It seems you can't go anywhere these days without hearing "the flu this" or "the flu that." Unfortunately, this season's influenza outbreak is one of the worst in years. And it's not just the flu virus that's causing problems; there are also many myths about the flu that are keeping people from doing more to prevent it. Mayo Clinic infectious diseases and vaccine expert Gregory Poland, M.D., dispels some of the most common:
Myth No. 1: Flu vaccines can give me the flu
False. Injectable flu vaccines are composed of pieces of inactivated flu proteins -- and it's impossible for them to "cause" flu. The nasal spray vaccine has live flu organisms weakened so they cannot multiply or cause disease.
Myth No. 2: Flu shots never work anyway, so why bother?

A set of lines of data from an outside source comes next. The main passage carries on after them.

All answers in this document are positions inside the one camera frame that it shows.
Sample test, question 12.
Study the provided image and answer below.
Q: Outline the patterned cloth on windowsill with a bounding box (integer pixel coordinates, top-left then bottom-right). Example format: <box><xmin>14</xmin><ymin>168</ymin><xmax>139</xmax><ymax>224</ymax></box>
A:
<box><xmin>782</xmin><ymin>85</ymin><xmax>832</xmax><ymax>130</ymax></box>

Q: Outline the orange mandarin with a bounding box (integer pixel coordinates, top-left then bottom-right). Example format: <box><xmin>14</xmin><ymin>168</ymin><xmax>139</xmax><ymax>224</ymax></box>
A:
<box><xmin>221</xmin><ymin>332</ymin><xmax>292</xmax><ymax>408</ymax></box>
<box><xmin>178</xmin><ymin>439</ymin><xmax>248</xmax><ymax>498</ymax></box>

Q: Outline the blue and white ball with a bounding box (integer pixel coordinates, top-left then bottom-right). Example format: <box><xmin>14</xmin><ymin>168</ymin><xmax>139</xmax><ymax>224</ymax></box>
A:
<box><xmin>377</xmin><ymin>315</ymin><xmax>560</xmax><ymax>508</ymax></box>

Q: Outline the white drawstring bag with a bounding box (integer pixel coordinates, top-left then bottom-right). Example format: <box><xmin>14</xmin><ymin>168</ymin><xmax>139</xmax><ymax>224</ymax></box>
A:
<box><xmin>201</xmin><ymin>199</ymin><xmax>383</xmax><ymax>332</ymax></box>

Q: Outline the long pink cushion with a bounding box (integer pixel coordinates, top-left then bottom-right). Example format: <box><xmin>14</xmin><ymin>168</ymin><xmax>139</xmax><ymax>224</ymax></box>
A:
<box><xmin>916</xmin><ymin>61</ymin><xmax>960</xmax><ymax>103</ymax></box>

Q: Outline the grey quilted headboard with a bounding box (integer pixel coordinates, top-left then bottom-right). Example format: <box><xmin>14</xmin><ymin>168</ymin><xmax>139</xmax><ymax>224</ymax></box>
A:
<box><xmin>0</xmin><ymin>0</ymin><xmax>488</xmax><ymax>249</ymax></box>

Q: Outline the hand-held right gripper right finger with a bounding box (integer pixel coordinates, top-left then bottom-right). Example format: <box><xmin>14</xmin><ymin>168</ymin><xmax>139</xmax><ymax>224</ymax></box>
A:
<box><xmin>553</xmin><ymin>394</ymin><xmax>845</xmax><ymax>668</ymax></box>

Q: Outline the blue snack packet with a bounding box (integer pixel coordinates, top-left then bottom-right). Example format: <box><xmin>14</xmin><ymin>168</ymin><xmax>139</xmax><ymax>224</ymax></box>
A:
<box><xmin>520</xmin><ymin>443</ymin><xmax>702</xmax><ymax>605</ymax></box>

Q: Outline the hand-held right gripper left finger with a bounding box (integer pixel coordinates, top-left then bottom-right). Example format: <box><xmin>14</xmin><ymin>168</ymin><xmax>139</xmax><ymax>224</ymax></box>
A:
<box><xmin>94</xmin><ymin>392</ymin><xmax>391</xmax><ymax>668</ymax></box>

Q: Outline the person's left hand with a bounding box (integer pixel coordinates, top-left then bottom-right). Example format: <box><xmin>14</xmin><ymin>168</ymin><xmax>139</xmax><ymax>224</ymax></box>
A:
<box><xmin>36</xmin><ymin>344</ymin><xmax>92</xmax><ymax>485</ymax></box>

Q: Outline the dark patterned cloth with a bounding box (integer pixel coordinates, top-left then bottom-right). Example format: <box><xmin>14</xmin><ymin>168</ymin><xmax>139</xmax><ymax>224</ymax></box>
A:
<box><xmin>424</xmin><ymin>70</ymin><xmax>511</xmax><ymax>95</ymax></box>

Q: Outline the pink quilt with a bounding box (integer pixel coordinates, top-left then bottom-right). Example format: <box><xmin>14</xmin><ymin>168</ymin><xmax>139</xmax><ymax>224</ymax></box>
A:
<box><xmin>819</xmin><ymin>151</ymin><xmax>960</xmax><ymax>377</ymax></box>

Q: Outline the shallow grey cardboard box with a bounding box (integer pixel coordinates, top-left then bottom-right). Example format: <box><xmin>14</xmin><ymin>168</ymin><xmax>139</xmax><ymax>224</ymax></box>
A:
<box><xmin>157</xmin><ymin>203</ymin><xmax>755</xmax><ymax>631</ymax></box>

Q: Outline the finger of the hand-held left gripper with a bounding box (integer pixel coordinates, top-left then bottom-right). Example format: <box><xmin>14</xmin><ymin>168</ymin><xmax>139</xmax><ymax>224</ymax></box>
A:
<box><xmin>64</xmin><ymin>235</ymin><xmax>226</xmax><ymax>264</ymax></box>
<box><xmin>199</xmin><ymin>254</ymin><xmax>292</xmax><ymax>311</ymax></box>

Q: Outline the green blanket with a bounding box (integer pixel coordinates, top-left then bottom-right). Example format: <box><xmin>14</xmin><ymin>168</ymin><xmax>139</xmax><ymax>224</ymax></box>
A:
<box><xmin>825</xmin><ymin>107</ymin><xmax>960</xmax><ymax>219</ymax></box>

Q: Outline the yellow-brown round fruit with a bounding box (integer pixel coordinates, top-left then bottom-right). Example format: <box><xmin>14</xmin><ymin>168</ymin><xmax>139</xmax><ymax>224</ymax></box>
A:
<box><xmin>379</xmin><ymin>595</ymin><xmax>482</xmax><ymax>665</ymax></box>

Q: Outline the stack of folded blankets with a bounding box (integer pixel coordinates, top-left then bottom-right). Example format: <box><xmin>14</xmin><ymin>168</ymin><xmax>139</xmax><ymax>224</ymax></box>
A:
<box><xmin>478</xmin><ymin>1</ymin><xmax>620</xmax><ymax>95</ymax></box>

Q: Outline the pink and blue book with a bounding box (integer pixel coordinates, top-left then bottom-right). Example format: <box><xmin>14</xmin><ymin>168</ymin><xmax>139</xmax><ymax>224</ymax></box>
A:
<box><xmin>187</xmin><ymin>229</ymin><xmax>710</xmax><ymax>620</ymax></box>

Also false. When there is a good match between the viruses causing disease and those in the vaccine, protection is excellent in otherwise healthy people. Protection is lower if you are unhealthy or in the frail elderly group. But vaccines are like seat belts: They are not perfect but they are the best protection we have against serious injury and death.
Myth No. 3: Flu vaccines are dangerous, especially for pregnant women
Also false. Concerns about pregnant women getting vaccinated began when women were advised not to get any kind of vaccination during pregnancy, Dr. Poland says. Today's flu vaccines are safe for expectant mothers and highly recommended. A recent large study demonstrated significant increases in maternal death among unvaccinated women infected with influenza. However, because they have not been studied in pregnant women, pregnant women should stay away from nasal flu vaccines, which do contain live, weakened flu virus, Dr. Poland says.
Myth No. 4: It's too late to get vaccinated
Again, false. While it's always better to get vaccinated before flu season begins -- it can take about two weeks for the vaccination to take full effect -- it's never too late to get a flu vaccine, Dr. Poland says. Even if you didn't get vaccinated and caught the flu, get a flu vaccine to protect yourself against the other strains that are circulating, Dr. Poland says.